SUPPLIED DATA: Begin
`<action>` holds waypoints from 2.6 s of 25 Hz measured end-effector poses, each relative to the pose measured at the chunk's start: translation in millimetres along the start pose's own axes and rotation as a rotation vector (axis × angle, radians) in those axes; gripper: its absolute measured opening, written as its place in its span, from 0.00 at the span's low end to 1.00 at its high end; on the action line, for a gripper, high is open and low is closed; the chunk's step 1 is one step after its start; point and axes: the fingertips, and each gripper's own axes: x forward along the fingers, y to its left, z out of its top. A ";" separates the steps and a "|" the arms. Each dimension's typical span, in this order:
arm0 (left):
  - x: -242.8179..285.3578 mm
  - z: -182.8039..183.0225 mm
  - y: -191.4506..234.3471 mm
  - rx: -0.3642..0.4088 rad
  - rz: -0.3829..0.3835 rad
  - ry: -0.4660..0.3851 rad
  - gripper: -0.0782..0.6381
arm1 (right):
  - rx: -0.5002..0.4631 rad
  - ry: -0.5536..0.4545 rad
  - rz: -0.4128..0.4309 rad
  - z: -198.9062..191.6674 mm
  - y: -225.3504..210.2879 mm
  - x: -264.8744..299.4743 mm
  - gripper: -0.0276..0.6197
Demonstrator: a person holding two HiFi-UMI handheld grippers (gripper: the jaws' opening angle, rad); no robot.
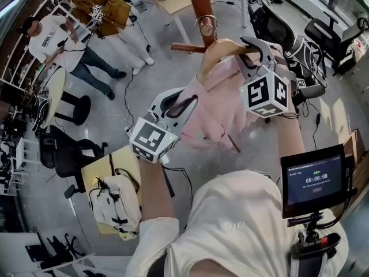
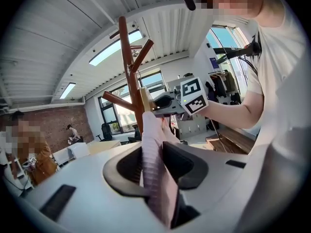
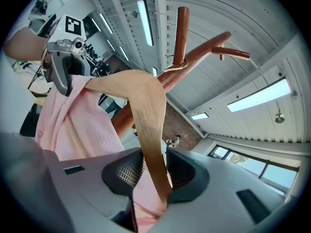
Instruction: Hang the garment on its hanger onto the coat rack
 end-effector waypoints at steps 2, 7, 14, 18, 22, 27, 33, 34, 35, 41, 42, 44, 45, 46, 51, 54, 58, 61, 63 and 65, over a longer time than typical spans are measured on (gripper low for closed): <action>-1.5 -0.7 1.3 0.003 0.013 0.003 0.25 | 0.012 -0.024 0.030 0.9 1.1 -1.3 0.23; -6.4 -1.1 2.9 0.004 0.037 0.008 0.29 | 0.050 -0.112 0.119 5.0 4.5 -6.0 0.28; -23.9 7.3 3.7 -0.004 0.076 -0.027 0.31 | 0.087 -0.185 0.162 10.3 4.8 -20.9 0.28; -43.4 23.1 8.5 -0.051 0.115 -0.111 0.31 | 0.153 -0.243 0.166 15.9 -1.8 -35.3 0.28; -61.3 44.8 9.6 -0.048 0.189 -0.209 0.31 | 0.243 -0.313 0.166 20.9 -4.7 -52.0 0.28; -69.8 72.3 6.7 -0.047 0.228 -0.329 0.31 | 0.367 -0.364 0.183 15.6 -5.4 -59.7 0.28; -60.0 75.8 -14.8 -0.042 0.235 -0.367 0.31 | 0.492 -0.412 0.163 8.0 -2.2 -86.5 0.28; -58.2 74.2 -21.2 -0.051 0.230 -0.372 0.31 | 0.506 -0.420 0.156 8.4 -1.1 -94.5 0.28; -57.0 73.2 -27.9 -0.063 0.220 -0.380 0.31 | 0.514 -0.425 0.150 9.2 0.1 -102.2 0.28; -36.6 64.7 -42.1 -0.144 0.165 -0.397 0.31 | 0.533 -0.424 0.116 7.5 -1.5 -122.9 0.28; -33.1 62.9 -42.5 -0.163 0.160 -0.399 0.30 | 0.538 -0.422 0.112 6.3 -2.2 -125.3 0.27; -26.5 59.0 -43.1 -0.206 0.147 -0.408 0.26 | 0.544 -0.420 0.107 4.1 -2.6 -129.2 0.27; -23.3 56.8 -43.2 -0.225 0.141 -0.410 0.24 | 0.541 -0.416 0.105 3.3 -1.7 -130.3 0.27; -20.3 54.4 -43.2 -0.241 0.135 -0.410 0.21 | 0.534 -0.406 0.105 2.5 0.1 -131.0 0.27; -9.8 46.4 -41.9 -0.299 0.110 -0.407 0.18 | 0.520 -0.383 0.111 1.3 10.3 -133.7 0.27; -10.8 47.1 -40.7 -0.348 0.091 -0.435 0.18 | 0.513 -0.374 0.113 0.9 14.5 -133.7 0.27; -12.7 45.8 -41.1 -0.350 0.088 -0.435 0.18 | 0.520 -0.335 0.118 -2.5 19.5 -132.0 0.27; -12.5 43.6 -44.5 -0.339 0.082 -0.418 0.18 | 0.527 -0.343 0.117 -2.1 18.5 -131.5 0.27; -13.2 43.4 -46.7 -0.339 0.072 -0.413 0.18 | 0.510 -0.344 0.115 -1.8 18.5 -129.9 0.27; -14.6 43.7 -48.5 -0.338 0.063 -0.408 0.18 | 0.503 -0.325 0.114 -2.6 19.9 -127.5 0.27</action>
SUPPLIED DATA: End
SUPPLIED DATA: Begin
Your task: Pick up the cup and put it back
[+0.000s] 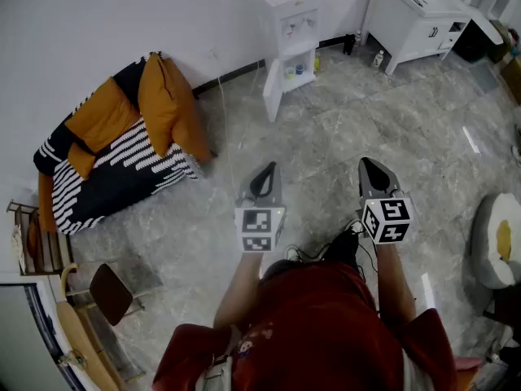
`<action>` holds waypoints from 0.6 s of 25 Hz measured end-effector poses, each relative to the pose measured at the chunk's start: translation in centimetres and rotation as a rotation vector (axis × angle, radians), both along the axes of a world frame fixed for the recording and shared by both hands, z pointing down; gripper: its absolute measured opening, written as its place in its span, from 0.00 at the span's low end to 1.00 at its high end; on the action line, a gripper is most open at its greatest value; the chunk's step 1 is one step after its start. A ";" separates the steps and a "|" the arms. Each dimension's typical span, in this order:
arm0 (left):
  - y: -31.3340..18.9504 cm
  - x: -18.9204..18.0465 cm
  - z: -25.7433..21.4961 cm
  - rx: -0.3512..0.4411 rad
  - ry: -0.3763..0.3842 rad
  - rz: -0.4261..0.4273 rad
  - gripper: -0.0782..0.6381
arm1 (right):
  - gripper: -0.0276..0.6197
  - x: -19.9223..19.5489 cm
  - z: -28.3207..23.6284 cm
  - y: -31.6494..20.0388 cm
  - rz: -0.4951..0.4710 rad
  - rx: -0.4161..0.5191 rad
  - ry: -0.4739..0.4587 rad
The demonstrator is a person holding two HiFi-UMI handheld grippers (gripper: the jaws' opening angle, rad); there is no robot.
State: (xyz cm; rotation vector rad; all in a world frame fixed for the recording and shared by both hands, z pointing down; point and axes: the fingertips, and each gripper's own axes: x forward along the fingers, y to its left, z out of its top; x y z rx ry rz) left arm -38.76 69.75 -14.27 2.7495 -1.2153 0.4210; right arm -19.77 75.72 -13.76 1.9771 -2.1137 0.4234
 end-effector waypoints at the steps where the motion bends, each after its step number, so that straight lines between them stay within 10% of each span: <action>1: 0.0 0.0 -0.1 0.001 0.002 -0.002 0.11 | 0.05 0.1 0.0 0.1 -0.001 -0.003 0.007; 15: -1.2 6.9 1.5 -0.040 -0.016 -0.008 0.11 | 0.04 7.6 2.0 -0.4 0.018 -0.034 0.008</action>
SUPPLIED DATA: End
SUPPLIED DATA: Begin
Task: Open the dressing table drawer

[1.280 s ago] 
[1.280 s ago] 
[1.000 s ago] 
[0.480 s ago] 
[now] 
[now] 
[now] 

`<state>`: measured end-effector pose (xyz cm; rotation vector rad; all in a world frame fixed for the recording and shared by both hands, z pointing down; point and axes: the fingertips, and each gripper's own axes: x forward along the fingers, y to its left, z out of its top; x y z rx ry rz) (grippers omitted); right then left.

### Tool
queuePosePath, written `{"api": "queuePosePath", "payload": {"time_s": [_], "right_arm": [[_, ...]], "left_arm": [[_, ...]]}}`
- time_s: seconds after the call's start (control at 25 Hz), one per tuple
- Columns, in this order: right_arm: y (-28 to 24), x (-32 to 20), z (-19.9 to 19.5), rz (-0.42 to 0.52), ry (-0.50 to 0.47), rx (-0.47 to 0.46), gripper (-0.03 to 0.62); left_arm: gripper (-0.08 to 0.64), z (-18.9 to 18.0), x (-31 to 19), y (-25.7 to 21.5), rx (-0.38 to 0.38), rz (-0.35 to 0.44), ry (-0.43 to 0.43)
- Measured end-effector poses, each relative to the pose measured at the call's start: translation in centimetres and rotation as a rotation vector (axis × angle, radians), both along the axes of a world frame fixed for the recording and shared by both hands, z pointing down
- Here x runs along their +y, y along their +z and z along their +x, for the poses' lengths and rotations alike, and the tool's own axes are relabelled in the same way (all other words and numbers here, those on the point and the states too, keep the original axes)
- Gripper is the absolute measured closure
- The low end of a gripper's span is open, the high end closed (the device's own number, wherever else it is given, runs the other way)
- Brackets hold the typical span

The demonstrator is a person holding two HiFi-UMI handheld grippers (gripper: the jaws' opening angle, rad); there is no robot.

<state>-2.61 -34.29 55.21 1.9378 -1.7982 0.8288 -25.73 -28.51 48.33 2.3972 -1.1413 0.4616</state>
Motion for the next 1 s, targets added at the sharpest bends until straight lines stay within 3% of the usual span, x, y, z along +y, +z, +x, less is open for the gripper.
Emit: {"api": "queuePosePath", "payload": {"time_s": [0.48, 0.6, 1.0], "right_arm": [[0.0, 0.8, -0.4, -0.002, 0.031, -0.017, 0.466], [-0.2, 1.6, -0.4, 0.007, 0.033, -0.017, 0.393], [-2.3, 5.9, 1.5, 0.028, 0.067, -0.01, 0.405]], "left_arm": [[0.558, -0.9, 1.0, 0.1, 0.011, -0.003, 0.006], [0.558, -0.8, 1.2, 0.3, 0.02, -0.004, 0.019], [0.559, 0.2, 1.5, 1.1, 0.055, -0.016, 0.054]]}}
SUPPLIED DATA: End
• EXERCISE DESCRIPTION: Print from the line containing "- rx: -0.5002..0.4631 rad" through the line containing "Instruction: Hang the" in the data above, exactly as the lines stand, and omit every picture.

• TASK RESULT:
  - rx: -0.5002..0.4631 rad
  - ry: -0.5536..0.4545 rad
  - rz: -0.4128..0.4309 rad
  - z: -198.9062..191.6674 mm
  - y: -225.3504..210.2879 mm
  - x: -264.8744..299.4743 mm
  - gripper: -0.0276..0.6197
Demonstrator: a person holding two HiFi-UMI handheld grippers (gripper: the jaws' opening angle, rad); no robot.
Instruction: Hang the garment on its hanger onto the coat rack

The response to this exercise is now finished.